▶ PROMPT:
What you write should be an exact copy of the material, from its first line through the line containing "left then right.".

▶ DATA FOR THE TASK:
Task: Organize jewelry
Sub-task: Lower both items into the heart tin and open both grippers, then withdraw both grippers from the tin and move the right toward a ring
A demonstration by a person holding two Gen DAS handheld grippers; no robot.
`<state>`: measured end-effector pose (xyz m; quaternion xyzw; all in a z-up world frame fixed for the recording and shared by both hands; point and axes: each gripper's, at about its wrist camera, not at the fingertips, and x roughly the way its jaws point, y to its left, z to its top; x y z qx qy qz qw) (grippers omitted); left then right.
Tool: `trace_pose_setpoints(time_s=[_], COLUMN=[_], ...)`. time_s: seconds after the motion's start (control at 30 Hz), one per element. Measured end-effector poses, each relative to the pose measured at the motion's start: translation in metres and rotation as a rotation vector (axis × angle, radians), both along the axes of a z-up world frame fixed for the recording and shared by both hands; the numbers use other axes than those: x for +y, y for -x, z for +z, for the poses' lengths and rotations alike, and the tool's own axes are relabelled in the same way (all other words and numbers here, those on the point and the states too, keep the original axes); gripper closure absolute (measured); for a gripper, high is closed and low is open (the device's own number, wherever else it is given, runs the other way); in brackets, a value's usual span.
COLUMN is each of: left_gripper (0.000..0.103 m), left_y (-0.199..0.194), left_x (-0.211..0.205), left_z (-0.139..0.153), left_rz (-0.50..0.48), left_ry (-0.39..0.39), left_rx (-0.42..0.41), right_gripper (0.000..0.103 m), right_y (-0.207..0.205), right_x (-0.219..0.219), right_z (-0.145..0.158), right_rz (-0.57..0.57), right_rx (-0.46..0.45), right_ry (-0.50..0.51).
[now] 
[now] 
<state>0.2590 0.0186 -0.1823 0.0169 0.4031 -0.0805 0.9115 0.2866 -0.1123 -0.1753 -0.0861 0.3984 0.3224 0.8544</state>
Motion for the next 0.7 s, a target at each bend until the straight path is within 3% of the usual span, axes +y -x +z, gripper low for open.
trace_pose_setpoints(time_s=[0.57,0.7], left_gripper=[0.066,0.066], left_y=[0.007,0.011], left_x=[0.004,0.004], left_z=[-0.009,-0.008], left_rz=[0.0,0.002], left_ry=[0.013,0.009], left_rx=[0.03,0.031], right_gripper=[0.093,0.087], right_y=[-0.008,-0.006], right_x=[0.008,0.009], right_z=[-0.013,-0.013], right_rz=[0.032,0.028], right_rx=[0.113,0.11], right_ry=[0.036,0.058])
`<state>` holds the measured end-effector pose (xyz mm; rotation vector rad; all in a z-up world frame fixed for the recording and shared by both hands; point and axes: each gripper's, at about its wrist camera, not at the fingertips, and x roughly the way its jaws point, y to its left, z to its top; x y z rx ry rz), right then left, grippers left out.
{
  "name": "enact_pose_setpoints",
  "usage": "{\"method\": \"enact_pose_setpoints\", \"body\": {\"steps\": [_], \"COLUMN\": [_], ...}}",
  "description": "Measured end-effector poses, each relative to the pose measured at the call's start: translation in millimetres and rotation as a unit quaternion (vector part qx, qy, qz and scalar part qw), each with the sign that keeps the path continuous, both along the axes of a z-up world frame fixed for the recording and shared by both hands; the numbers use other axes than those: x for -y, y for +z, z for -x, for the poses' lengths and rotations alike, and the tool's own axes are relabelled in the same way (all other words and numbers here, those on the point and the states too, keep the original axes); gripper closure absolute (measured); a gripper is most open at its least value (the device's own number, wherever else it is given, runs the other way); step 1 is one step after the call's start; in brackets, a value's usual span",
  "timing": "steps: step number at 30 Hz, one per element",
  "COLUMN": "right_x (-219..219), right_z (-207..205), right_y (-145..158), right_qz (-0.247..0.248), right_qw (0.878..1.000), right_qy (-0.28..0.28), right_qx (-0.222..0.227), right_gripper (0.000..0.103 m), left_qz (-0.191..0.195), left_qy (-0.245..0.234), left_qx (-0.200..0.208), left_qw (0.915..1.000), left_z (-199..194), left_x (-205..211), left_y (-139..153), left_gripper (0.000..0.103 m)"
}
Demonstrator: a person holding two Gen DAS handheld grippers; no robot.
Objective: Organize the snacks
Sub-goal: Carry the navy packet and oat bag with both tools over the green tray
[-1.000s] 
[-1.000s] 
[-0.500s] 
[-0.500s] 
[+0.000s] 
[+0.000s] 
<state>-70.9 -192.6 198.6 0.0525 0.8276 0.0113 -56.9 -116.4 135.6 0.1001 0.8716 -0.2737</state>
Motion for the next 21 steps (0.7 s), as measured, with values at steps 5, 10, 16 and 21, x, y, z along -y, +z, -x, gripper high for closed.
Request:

▶ FINAL ANSWER:
Task: Organize jewelry
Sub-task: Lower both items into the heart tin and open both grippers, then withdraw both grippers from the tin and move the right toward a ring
A demonstration by a person holding two Gen DAS handheld grippers; no robot.
`<state>`: measured end-effector pose (xyz m; quaternion xyzw; all in a z-up world frame fixed for the recording and shared by both hands; point and axes: each gripper's, at about its wrist camera, not at the fingertips, and x roughly the way its jaws point, y to its left, z to its top; x y z qx qy qz qw) (grippers omitted); left then right.

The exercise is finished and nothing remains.